Keywords: cattle; chicken; cow; goat; homozygosity; horse; pig; rabbit; sheep.

Figure 1

Histograms of estimates of $b_m$ (n = 1818) and $b_s$ (n = 1259) across all studies and traits, after removal of extreme outliers. Descriptive statistics and a normal distribution (dashed red lines; based on mean and standard deviation (SD)) are also shown.

Figure 2

Violin plots of inbreeding depression estimates per trait group. Estimates are expressed as a percentage of a trait’s mean ($b_m$) or as a percentage of a trait’s SD ($b_s$). Boxplots are also shown, indicating the median, 25th and 75th quantiles and the mean ($\times$) for each group. For $b_m$ and $b_s$, there were respectively 40 and 39 extreme estimates outside the range of this figure.

Figure 3

Relationship between inbreeding depression estimates expressed as percentage of a trait’s mean per 1 standard deviation increase in inbreeding ($b_m$ * SD(F)) across different measures of inbreeding. The data points (colored per study) and linear trendline are shown (lower triangle) as well as the density curve for each inbreeding measure (diagonal) and the correlation and regression equation (upper triangle). Note that slopes of the linear trendline differ from 1, which is also expected when correlations between inbreeding measures themselves are not equal to 1. $F_{PED}$ = pedigree inbreeding; $F_{ROH}$ = inbreeding based on runs of homozygosity; $F_{GRM}$ = inbreeding from genomic relationship matrix (studies in pink and purple used VanRaden’s method 2, and light blue Yang’s method); $F_{GRM0.5}$ = inbreeding from genomic relationship matrix with allele frequencies fixed to 0.5; $HOM$ = percentage of homozygous SNPs.

Figure 4

Relationship between inbreeding depression estimates expressed as percentage of a trait’s standard deviation per 1 standard deviation increase in inbreeding ($b_s$ * SD(F)) across different measures of inbreeding. The data points (colored per study) and linear trendline are shown (lower triangle), as well as the density curve for each inbreeding measure (diagonal) and the correlation and regression equation (upper triangle).
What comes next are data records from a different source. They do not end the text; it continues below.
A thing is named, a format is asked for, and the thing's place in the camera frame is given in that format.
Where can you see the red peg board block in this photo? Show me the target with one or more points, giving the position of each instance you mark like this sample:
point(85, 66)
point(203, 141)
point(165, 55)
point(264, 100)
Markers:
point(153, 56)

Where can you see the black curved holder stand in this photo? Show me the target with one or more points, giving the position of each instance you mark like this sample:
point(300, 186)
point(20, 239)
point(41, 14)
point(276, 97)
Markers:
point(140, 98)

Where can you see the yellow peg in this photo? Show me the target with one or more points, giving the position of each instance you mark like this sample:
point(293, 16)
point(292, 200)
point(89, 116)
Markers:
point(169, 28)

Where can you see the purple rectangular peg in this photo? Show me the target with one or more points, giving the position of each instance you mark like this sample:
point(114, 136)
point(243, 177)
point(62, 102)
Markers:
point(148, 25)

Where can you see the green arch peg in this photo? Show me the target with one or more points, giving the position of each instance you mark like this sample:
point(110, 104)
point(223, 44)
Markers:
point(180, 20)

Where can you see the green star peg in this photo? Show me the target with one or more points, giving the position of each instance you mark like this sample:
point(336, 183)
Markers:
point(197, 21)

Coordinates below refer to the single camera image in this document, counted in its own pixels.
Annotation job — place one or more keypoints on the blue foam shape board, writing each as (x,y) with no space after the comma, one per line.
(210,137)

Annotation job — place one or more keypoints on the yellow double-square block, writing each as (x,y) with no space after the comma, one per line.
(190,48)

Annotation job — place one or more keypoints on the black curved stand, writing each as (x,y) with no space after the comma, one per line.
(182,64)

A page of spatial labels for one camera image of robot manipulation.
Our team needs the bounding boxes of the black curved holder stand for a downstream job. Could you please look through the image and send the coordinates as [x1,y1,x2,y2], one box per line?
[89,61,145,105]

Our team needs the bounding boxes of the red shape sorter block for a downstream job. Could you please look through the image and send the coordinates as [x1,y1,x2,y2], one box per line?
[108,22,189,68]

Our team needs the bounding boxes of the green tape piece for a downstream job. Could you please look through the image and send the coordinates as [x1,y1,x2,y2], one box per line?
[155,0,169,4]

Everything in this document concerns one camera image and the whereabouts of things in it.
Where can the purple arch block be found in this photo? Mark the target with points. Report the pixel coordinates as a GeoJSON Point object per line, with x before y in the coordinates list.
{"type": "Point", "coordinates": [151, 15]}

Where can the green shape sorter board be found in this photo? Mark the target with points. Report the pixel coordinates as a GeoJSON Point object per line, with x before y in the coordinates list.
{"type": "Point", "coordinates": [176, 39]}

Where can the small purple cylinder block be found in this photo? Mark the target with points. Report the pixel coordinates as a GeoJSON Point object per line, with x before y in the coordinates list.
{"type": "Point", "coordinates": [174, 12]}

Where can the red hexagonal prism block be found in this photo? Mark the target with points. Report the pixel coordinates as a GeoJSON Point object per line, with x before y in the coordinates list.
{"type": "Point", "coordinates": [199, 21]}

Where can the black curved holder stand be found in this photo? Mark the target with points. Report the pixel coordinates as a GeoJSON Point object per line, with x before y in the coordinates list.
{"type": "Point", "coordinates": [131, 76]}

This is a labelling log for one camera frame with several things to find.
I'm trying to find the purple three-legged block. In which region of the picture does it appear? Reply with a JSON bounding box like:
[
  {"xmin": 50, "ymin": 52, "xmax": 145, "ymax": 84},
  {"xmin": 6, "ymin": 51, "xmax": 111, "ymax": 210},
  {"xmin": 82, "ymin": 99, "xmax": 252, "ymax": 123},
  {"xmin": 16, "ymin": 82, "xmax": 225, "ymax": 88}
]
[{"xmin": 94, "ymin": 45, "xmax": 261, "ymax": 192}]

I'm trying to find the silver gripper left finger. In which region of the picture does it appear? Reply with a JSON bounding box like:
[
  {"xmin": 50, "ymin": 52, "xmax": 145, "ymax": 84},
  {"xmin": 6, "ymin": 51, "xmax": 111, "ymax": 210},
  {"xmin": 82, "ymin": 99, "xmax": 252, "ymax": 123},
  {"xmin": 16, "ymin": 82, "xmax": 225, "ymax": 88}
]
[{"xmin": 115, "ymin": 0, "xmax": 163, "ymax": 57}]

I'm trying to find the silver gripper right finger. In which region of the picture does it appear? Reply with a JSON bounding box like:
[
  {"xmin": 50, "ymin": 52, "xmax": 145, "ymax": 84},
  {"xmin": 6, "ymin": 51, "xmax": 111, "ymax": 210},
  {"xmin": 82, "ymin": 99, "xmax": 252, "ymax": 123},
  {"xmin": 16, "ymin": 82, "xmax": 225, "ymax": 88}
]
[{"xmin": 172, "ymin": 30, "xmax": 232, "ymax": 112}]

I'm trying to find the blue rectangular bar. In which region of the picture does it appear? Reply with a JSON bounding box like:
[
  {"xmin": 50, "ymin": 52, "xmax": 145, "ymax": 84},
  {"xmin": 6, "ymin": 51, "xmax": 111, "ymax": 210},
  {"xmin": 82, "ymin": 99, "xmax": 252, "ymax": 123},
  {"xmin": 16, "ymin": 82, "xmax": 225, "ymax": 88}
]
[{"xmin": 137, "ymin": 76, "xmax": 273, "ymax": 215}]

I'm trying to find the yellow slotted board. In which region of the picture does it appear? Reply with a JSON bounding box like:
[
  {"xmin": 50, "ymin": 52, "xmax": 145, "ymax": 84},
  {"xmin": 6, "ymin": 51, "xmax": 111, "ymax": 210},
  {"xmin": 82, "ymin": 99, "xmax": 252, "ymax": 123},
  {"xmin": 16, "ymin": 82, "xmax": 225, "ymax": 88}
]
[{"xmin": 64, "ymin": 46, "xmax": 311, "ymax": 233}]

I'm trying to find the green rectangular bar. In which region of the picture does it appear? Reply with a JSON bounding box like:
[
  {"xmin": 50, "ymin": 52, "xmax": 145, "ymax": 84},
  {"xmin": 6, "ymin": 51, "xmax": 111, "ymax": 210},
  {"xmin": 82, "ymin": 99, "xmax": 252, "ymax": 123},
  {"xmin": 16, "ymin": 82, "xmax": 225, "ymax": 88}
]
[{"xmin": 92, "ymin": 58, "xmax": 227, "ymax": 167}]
Note that slopes of the linear trendline differ from 1, which is also expected when correlations between inbreeding measures themselves are not equal to 1. $F_{PED}$ = pedigree inbreeding; $F_{ROH}$ = inbreeding based on runs of homozygosity; $F_{GRM}$ = inbreeding from genomic relationship matrix (studies in pink and purple used VanRaden’s method 2, and light blue used Yang’s method); $F_{GRM0.5}$ = inbreeding from genomic relationship matrix with allele frequencies fixed to 0.5; $HOM$ = percentage of homozygous SNPs.

Figure 5

Example with three normal distributions (left; each with a mean of −0.22 and a SD of 0.2, 0.6 or 1) and the resulting mixture of these three normal distributions (right), showing an increase in kurtosis.

Figure 6

Funnel plot to assess publication bias. The plot shows the relationship between inbreeding depression estimates, expressed as a percentage of the trait mean ($b_m$), and the number of records used to estimate them (N = 1283). The orange vertical line represents the median. To ease interpretation, estimates based on >400,000 records are not shown (N = 82).